Survey effort can be measured by analyzing response patterns within surveys. Recent evidence from members of our team has highlighted the potential of studying students’ response patterns to questionnaires and tests as a way of quantifying character skills. For example, the simple rate at which students skip questions on surveys is predictive of later educational attainment and labor-market outcomes using data from six nationally representative longitudinal datasets (Hitt, Trivitt & Cheng, 2015). Similarly, measures of “careless answering” on surveys, based on the extent to which adolescence students give unpredictable answers when comparing responses on related questions, are found to be predictive of educational and labor-market outcomes in adulthood (see Hitt, 2015).

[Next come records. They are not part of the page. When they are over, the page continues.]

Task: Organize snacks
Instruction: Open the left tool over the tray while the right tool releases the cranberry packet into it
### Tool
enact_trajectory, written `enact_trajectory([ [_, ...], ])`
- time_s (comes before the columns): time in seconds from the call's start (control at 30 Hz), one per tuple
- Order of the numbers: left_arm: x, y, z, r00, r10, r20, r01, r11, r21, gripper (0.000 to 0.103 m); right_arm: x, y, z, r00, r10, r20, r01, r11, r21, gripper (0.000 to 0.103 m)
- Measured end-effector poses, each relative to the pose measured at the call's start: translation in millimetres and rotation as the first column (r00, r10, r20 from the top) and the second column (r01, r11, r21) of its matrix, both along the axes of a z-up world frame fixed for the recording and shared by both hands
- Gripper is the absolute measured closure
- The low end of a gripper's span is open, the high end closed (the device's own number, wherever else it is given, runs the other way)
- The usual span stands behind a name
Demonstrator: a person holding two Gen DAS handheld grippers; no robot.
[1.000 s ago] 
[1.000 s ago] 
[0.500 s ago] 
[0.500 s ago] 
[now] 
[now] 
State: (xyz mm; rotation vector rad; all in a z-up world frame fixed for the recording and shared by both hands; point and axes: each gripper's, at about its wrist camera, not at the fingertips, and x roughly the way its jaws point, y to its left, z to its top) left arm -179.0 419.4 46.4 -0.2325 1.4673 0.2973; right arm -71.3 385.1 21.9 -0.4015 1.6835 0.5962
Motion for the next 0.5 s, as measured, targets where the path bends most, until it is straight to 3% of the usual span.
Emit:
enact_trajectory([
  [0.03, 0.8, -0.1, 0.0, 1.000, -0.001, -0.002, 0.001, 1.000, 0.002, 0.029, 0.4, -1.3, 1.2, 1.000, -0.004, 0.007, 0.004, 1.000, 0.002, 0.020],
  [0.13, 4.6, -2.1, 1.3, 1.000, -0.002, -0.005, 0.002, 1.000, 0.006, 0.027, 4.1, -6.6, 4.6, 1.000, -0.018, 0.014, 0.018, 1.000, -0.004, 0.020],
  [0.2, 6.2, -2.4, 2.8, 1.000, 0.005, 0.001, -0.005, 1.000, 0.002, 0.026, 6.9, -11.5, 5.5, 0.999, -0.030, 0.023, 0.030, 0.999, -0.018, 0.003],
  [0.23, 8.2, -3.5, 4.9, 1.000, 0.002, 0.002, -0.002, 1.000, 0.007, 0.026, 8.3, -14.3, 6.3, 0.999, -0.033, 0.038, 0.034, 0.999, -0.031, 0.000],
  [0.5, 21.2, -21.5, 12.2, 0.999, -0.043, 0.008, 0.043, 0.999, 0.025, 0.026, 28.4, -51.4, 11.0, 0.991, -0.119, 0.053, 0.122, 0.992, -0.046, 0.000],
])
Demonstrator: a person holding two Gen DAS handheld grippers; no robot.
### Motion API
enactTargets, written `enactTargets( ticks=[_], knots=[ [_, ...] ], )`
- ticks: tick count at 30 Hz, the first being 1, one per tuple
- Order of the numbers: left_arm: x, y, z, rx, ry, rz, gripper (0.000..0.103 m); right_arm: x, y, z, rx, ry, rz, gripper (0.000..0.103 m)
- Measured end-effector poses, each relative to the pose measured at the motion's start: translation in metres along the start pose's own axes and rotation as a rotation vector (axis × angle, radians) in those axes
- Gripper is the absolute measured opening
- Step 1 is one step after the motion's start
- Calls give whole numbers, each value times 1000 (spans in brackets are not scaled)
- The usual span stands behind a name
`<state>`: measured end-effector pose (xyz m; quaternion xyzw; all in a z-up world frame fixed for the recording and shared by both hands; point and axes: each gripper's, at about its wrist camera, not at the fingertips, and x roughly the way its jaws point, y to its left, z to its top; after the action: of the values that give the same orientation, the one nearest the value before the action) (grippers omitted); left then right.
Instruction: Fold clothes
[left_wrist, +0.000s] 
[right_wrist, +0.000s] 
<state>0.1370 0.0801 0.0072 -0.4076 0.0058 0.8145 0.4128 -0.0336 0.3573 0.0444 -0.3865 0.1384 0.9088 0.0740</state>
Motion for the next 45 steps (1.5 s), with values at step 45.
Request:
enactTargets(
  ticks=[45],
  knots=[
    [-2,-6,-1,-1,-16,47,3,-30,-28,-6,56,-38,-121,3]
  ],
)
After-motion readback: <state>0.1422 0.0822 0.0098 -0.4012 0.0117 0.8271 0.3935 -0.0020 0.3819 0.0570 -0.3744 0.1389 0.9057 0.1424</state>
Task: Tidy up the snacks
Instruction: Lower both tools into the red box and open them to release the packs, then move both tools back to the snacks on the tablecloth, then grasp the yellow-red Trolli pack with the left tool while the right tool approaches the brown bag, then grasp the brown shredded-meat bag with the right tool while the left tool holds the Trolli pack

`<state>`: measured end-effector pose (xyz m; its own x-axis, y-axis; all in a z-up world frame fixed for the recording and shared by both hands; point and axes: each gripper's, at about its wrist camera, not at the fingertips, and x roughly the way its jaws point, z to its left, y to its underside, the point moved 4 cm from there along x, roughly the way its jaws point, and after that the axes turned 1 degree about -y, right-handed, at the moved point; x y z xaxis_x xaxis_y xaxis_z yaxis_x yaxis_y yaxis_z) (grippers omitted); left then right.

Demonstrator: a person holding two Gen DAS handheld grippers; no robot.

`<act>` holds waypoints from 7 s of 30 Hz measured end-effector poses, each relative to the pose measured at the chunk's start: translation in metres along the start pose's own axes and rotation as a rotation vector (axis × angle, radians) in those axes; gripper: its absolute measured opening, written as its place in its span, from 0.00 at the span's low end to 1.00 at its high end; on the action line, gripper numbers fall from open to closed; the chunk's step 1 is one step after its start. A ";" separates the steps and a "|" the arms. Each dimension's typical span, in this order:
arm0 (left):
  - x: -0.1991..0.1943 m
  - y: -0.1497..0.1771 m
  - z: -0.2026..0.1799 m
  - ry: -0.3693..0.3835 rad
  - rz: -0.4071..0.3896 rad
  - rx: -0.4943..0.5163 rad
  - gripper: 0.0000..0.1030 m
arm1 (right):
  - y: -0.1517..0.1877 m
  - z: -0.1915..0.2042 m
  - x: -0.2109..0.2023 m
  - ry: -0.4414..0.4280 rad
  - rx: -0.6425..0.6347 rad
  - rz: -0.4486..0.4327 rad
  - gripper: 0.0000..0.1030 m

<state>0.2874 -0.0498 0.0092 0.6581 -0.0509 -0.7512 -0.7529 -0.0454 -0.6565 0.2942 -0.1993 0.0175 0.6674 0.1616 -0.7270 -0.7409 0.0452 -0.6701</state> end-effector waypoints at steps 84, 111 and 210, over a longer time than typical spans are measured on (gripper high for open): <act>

With our recent work in the USC Understanding America Study we studied the performance of survey effort measures to proxy for relevant character skills by studying their relationship with self-reported measures of personality and grit, and studying their comparative predictive power for education and labor outcomes. We found that measures of careless answering show promise to be valid proxy measures of relevant character skills among adults. Careless answering correlates mostly with self-reported measures of conscientiousness and neuroticism, just like self-reported grit measures. In addition, careless answering presents stronger correlations with education and labor outcomes than self-reported grit. In contrast, measures based on item non-response did not seem to work as well in this internet panel. We believe this could be the case because of the design of the internet surveys in this panel where non-response is discouraged by a screen message asking respondents of the importance of their answers and encouraging them to go back and complete the information. More work is needed to fully understand how sensitive survey effort measures are to the survey method employed.

In another work we study whether refusing to complete future surveys at all, after volunteering to participate, could also be a proxy for relevant character skills. Our results show that certain personality traits are significantly related to panel attrition. Complete non-response to future surveys is more prevalent among those less conscientious and more open to experience, even after controlling for demographic information and cognitive ability.

Overall, our work shows the potential for measures of survey effort to proxy for relevant character skills related to conscientiousness. Usually, when working with data, researchers eliminate those incomplete or suspicious responses from the analysis. Our work suggests ways to capture measures of conscientiousness for those students or respondents who expend low effort on surveys – they may provide thoughtless answers or skip questions entirely. This is an important development as effort on surveys is likely related to the very skills that researchers are attempting to measure. For example, respondents who lack grit or self-control are unlikely to report that they lack those skills. This indicates that measurement error on surveys is related to the underlying skills we seek to measure, which then leads to invalid research findings. By studying actual behavior through the effort individuals devote to surveys we aim to include these respondents in the analysis limiting such bias. An added cost-effective benefit of our approach for measuring conscientiousness through survey effort is that these measures do not require new data to be collected. Therefore, one could obtain measures of character skills to complement already-collected datasets, expanding the opportunity for researchers to answer new questions with existing data, with the hope to find better ways to develop these important skills in our schools and classrooms.